In the written statement, he said the review had “engaged a significant range of internal and external stakeholders”.
Carew also told the coroner: “I leave this building today very clear in my own mind that the work we are involved in in the current time has a degree of urgency about it.”
But DNS submitted questions about the safeguarding review to DWP last month, and its answers show that the evidence provided by Carew and his colleague was significantly misleading.
Each of the freedom of information (FoI) answers throws serious doubt on the evidence provided by DWP to the inquest.
Asked when the review was due to end, DWP says in the FoI response: “We do not hold this information. This work is ongoing and will continue as a key part of continuous improvement and learning.”
Asked if the review would be published, DWP says: “We do not hold this information. There is no formal commission to publish a review.”
And asked which organisations and individuals the review team met with as part of the review, DWP says: “There is no formal review team.
“DWP Officials conduct regular case research, consider coroners reports and engage through local networks in DWP operations.”
Asked for any documents relating to the review, including the final report, DWP says: “As set out… above we do not hold this information. There is not a final report.”
Dr Didcock has previously told DNS that she could “request an update on the DWP Safeguarding Policy Review if this has not been completed, and I shall do so”.
She told DNS this morning that she had “nothing additional to add to her previous reply”.
But Alison Turner, the disabled partner of Errol Graham’s son, who has led the fight to secure justice, said she believed DWP deliberately tried to mislead the coroner about the safeguarding review so she would not write a PFD report.
She said: “Inquests are about how you learn lessons. DWP showed they were not there with any intention to learn lessons.
“I don’t know how long they think they are going to keep getting away with it.
“They think they can keep sweeping it under the carpet.
“I think the carpet is getting a bit full of crap now and it is starting to fall outside.”
Labour’s Debbie Abrahams, a member of the Commons work and pensions select committee, who has led parliamentary calls for an inquiry into deaths linked to DWP, said: “It beggars belief that the government thinks it is acceptable to promise a safeguarding review to the coroner investigating the death of Errol Graham and then simply change tack without warning.
“We simply cannot trust this government to carry out any meaningful ‘continuous improvement and learning’ following the recent National Audit Office report which revealed DWP doesn’t even know whether any of its suggested improvements have been implemented and accepts not all its staff are aware of their own guidance following the internal process reviews.

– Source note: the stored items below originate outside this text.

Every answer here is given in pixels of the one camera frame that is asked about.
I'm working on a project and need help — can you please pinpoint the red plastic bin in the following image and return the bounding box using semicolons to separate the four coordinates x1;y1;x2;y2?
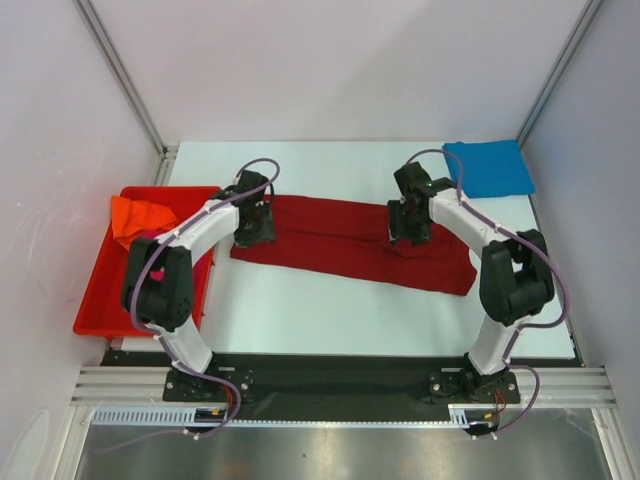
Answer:
73;186;220;339

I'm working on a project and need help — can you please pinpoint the left aluminium corner post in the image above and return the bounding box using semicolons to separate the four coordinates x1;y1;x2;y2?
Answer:
73;0;167;158

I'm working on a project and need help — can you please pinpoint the aluminium corner post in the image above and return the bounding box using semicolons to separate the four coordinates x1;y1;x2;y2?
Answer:
516;0;606;148
73;0;167;158

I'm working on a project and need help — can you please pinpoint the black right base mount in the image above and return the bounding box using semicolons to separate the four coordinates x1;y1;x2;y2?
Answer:
426;369;521;405

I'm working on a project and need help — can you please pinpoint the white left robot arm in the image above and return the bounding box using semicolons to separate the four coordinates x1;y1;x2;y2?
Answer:
121;168;276;400

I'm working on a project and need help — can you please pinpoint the folded blue t shirt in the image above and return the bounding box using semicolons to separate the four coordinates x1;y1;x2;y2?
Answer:
442;139;536;198

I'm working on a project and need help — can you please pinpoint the dark red t shirt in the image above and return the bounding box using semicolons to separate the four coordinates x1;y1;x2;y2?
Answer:
231;195;477;296

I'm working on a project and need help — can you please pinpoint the right aluminium corner post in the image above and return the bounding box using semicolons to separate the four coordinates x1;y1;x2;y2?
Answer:
516;0;606;148

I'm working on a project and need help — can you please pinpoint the white slotted cable duct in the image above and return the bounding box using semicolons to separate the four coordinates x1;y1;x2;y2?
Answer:
91;405;497;430

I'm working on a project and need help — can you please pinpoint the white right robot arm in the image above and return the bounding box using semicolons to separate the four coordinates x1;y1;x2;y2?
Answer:
387;162;555;401

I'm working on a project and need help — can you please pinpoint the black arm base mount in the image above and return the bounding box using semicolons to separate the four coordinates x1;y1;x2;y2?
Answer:
162;367;253;403

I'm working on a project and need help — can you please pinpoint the pink t shirt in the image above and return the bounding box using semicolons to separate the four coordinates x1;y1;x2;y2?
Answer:
142;229;214;286

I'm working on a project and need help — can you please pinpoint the aluminium frame rail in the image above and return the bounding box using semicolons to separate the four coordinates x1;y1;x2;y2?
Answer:
70;366;617;409

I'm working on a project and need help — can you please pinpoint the orange t shirt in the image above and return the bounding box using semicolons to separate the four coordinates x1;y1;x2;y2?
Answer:
111;196;178;250

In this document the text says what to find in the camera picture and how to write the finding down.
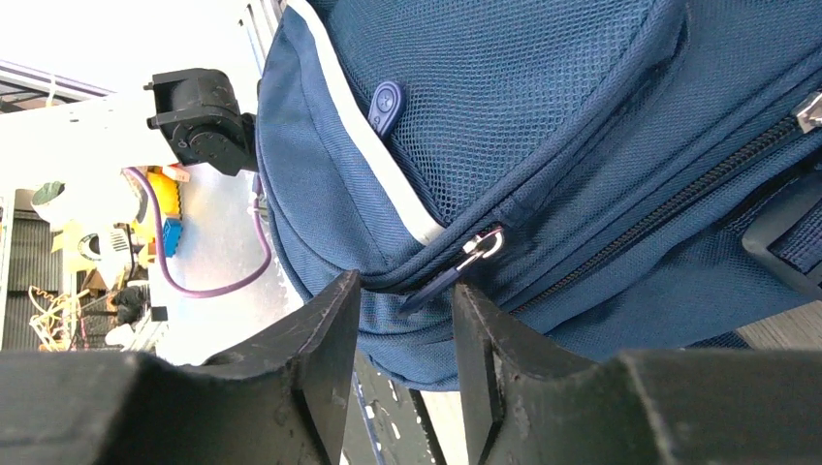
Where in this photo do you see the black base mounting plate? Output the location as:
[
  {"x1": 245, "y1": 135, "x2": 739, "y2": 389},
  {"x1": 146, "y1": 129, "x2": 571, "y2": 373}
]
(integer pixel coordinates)
[{"x1": 340, "y1": 352, "x2": 446, "y2": 465}]

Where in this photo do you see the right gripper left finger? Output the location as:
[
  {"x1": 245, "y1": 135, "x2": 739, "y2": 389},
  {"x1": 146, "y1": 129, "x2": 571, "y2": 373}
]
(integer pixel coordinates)
[{"x1": 1, "y1": 271, "x2": 361, "y2": 464}]

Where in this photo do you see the navy blue student backpack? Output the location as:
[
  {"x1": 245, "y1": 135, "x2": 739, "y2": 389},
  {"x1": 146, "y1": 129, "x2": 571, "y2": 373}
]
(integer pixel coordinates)
[{"x1": 256, "y1": 1, "x2": 821, "y2": 390}]

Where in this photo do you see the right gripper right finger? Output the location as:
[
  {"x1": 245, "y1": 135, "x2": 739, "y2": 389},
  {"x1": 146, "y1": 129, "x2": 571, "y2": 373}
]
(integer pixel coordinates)
[{"x1": 453, "y1": 283, "x2": 821, "y2": 464}]

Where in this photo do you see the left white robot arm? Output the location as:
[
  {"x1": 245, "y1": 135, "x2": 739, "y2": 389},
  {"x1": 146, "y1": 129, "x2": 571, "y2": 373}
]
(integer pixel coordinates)
[{"x1": 1, "y1": 62, "x2": 257, "y2": 186}]

“The government must commission a full, independent inquiry into the deaths of social security claimants and the associated actions and decisions of the DWP.
“No more excuses; people are dying, enough is enough.”
DWP refused to answer questions about the misleading evidence given to the inquest.
But a DWP spokesperson said in a statement: “This is a tragic, complex case and our sympathies are with Mr Graham’s family.
“We take this very seriously and the key issues raised in this case have been referred to the Serious Case Panel.”